Interesting.  Not gonna be an early adopter, though.  That almost never pays off.


----------



## Spawtsie Paws (Jun 19, 2010)

Corto said:


> Let me repeat that:
> Mother. Fucking. Ocarina of Fucking Time



Oh god damnit. My pants. BRB changing.


----------



## Willow (Jun 19, 2010)

CaptainCool said:


> actually the wii IS a gamecube remake^^ they added a few new features like the new drive and so on but overall its simply an overclocked gamecube  which is also the reason behind the very low fail rate! its old technology, nintendo knows how to handle it.
> 
> but you are right about the 3DS. this really isnt a simple remake of the previous DS versions!


 So, if the Wii is a remake of the Gamecube, does that mean the SNES is a remake of the NES?

Isn't every system a remake of the predecessor?


----------



## Tycho (Jun 19, 2010)

WillowWulf said:


> So, if the Wii is a remake of the Gamecube, does that mean the SNES is a remake of the NES?


 
No.  The NES and the SNES had different hardware entirely.


----------



## Willow (Jun 19, 2010)

Tycho said:


> No.  The NES and the SNES had different hardware entirely.


 I couldn't come up with a better example


----------



## Corto (Jun 19, 2010)

We know what you meant but it's wrong anyway.
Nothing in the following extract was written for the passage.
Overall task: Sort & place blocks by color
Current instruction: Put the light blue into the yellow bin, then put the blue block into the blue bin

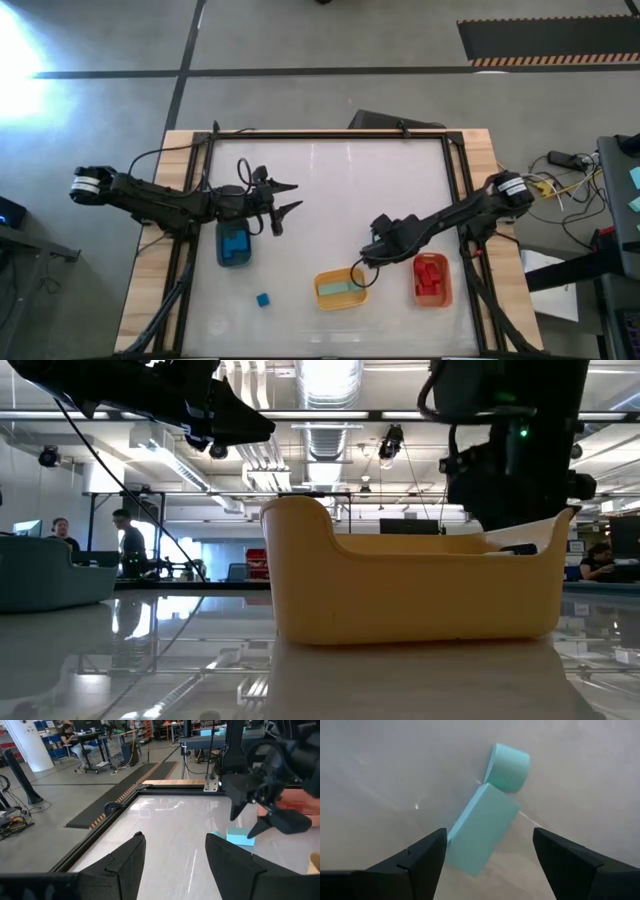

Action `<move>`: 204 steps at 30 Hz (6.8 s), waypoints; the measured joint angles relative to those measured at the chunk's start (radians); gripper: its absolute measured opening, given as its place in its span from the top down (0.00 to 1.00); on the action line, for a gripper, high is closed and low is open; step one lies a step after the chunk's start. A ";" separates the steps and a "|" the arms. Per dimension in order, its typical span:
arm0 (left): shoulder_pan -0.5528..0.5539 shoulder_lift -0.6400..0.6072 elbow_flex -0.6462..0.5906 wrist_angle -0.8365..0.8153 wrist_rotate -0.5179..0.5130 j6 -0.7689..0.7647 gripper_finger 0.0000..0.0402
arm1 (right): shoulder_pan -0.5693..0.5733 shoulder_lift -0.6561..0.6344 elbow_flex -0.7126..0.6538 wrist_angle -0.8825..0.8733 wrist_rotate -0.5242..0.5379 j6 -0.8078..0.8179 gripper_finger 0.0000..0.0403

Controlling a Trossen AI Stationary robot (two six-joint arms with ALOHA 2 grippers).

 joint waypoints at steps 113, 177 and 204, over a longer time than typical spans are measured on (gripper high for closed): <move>-0.317 0.031 0.077 -0.003 -0.078 -0.213 0.52 | 0.116 -0.020 0.227 0.232 0.033 -1.239 0.57; -0.626 0.625 0.660 -1.345 0.339 -1.204 0.50 | 0.090 -0.427 -0.302 1.068 0.051 -1.447 0.70; -0.628 0.625 0.567 -1.222 0.305 -1.122 0.32 | 0.090 -0.427 -0.328 1.068 0.051 -1.381 0.71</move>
A new generation of consoles means new hardware, but in the Wii's case it shares many of it's parts (is that the proper term? I dont know) with the Gamecube, it is more literally a Gamecube remake (improved, no doubt, but not new either). I dunno, a better analogy would be the jump from Gameboy (or GB pocket) to the Gameboy color (I guess, I honestly have no fucking idea how they work internally) instead of, say, the jump from the GBA to the DS. 
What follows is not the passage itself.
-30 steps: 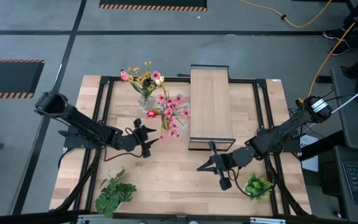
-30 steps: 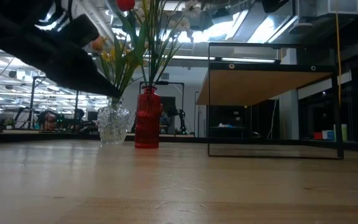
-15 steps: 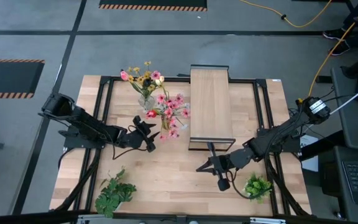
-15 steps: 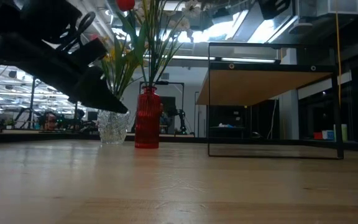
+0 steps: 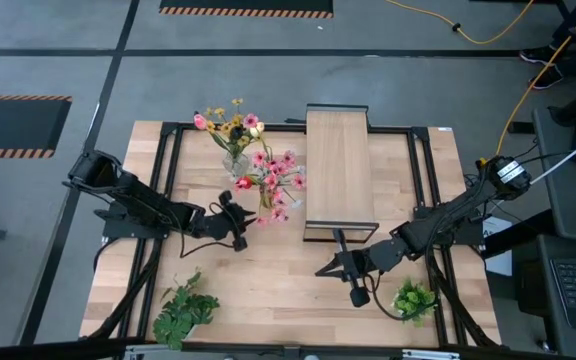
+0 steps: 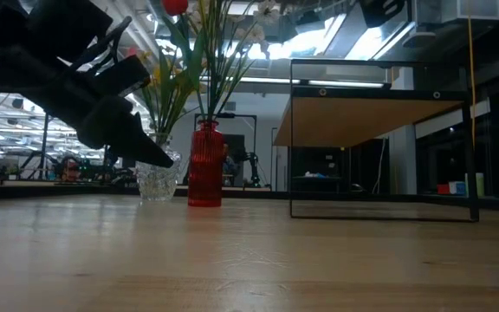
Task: Pick and place flowers into a vace then onto a shelf
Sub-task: Put the red vase on the shelf
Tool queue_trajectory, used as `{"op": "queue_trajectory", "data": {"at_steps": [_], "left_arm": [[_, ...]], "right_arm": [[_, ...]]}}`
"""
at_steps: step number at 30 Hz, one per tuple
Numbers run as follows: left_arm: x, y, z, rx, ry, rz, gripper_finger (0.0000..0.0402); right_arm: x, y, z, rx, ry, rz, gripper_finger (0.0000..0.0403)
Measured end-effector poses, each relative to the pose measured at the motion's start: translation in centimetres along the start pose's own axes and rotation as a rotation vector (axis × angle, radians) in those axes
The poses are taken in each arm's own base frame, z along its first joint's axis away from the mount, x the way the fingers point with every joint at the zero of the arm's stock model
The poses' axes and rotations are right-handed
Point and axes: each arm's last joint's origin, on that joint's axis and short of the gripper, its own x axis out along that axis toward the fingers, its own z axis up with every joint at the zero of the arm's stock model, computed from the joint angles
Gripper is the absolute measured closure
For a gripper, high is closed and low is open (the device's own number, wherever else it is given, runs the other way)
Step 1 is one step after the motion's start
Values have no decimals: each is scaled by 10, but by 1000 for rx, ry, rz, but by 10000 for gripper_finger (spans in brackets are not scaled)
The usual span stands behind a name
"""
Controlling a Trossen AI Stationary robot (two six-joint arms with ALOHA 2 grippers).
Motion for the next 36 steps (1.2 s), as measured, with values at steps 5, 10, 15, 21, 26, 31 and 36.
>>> {"op": "queue_trajectory", "data": {"at_steps": [5, 10, 15, 21, 26, 31, 36], "left_arm": [[0, -2, 1, 47, -3, -53, 396], [0, -4, 6, 44, -42, -88, 371], [-1, -3, 11, -11, -94, -46, 304], [-1, -3, 15, -50, -132, -20, 210], [-1, -2, 16, -55, -150, 33, 153], [-1, -1, 16, -65, -156, 58, 138], [-1, -1, 16, -100, -155, 52, 139]], "right_arm": [[0, 0, 0, 1, 0, 0, 398], [0, 0, 0, 2, 0, 0, 398], [0, 0, 0, 2, 1, 0, 398], [0, 0, 0, 2, 1, 0, 398], [0, 0, -1, 1, 5, 0, 398], [0, 0, -1, 1, 6, 0, 398], [0, 0, -1, 0, 8, -1, 398]]}}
Before anyone hangs me by the neck keep in mind I didn't say that's bad or good. It's just a fact.


----------



## Armaetus (Jun 19, 2010)

Alaskan Wolf said:


> -Much improved graphics (Which means much improved hardware)
> -Tilt Sensors
> -3D (Duh)


 
I find these to be gimmicks and nothing else.


----------



## Tycho (Jun 19, 2010)

Glaice said:


> I find these to be gimmicks and nothing else.


 
Suppose you would have said "Analog sticks on gamepads are a gimmick" back in the days of the PS1/Saturn/N64, too, hm? I'll bet you DID, as a matter of fact.


----------



## Alaskan Wolf (Jun 19, 2010)

How do you find Improved graphics (which means improved hardware) to be a gimmick? If everyone thought that that was a gimmick, we would still be in 8bit land here. 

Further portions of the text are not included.